Print all entries word for word.

======== Data extract ========

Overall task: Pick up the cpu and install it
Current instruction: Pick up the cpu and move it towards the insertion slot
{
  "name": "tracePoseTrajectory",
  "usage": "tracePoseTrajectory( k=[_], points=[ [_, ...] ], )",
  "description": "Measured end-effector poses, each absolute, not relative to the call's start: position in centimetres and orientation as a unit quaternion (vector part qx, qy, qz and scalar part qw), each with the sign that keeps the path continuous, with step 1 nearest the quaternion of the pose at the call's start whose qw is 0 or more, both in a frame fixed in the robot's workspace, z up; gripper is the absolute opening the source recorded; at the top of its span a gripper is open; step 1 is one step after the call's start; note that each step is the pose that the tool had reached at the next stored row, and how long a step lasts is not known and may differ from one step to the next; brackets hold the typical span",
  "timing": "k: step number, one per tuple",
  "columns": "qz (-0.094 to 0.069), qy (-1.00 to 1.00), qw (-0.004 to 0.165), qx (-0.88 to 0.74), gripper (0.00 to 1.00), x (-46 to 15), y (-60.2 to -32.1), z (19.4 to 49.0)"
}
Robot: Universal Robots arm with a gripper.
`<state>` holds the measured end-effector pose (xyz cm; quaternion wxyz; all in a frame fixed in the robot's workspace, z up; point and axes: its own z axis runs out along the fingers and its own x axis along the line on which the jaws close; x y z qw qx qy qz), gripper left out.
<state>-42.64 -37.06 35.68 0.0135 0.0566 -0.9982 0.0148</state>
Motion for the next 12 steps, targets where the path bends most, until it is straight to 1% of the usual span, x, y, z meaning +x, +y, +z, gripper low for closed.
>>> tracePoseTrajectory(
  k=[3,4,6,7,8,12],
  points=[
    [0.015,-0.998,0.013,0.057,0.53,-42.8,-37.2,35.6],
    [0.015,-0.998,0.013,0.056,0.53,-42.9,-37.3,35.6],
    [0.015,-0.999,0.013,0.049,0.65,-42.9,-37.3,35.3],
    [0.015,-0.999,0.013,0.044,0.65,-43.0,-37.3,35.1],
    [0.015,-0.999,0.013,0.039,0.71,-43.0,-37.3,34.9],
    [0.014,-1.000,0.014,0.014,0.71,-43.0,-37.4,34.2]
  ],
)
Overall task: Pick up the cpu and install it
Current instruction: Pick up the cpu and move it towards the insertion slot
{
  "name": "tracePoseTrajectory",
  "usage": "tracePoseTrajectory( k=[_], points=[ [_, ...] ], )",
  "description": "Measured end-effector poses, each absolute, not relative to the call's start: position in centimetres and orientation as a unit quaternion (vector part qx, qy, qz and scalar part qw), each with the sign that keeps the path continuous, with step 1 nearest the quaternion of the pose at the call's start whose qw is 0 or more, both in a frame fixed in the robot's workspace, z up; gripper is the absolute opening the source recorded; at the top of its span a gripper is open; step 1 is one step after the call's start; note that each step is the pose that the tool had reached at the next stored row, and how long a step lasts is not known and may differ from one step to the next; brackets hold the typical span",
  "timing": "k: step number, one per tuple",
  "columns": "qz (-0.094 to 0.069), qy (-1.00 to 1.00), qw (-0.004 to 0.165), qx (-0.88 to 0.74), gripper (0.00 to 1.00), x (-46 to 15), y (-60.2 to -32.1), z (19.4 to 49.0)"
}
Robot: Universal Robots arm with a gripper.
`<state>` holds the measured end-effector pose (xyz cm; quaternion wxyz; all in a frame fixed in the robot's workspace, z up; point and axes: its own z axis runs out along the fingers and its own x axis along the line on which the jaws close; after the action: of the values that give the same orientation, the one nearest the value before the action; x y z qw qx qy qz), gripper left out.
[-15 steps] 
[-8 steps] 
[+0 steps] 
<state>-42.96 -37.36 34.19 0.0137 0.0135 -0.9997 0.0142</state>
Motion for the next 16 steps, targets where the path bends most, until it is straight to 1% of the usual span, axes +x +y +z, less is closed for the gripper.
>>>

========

* Solution below:
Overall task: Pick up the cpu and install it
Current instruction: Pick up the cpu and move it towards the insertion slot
{
  "name": "tracePoseTrajectory",
  "usage": "tracePoseTrajectory( k=[_], points=[ [_, ...] ], )",
  "description": "Measured end-effector poses, each absolute, not relative to the call's start: position in centimetres and orientation as a unit quaternion (vector part qx, qy, qz and scalar part qw), each with the sign that keeps the path continuous, with step 1 nearest the quaternion of the pose at the call's start whose qw is 0 or more, both in a frame fixed in the robot's workspace, z up; gripper is the absolute opening the source recorded; at the top of its span a gripper is open; step 1 is one step after the call's start; note that each step is the pose that the tool had reached at the next stored row, and how long a step lasts is not known and may differ from one step to the next; brackets hold the typical span",
  "timing": "k: step number, one per tuple",
  "columns": "qz (-0.094 to 0.069), qy (-1.00 to 1.00), qw (-0.004 to 0.165), qx (-0.88 to 0.74), gripper (0.00 to 1.00), x (-46 to 15), y (-60.2 to -32.1), z (19.4 to 49.0)"
}
Robot: Universal Robots arm with a gripper.
`<state>` holds the measured end-effector pose (xyz cm; quaternion wxyz; all in a frame fixed in the robot's workspace, z up; point and axes: its own z axis runs out along the fingers and its own x axis along the line on which the jaws close; x y z qw qx qy qz), gripper left out.
<state>-42.64 -37.06 35.68 0.0135 0.0566 -0.9982 0.0148</state>
Motion for the next 12 steps, targets where the path bends most, until it is straight to 1% of the usual span, x, y, z meaning +x, +y, +z, gripper low for closed.
>>> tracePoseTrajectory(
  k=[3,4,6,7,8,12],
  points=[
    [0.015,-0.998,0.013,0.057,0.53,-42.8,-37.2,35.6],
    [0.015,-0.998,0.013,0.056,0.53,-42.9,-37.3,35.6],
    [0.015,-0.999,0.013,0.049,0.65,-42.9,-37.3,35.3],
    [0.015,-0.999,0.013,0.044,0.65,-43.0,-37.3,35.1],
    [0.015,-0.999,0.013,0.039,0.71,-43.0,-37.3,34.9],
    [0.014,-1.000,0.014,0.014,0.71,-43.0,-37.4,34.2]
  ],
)
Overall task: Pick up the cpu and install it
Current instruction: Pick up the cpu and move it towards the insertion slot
{
  "name": "tracePoseTrajectory",
  "usage": "tracePoseTrajectory( k=[_], points=[ [_, ...] ], )",
  "description": "Measured end-effector poses, each absolute, not relative to the call's start: position in centimetres and orientation as a unit quaternion (vector part qx, qy, qz and scalar part qw), each with the sign that keeps the path continuous, with step 1 nearest the quaternion of the pose at the call's start whose qw is 0 or more, both in a frame fixed in the robot's workspace, z up; gripper is the absolute opening the source recorded; at the top of its span a gripper is open; step 1 is one step after the call's start; note that each step is the pose that the tool had reached at the next stored row, and how long a step lasts is not known and may differ from one step to the next; brackets hold the typical span",
  "timing": "k: step number, one per tuple",
  "columns": "qz (-0.094 to 0.069), qy (-1.00 to 1.00), qw (-0.004 to 0.165), qx (-0.88 to 0.74), gripper (0.00 to 1.00), x (-46 to 15), y (-60.2 to -32.1), z (19.4 to 49.0)"
}
Robot: Universal Robots arm with a gripper.
`<state>` holds the measured end-effector pose (xyz cm; quaternion wxyz; all in a frame fixed in the robot's workspace, z up; point and axes: its own z axis runs out along the fingers and its own x axis along the line on which the jaws close; after the action: of the values that give the same orientation, the one nearest the value before the action; x y z qw qx qy qz), gripper left out.
[-15 steps] 
[-8 steps] 
[+0 steps] 
<state>-42.96 -37.36 34.19 0.0137 0.0135 -0.9997 0.0142</state>
Motion for the next 16 steps, targets where the path bends most, until it is straight to 1% of the usual span, axes +x +y +z, less is closed for the gripper.
>>>

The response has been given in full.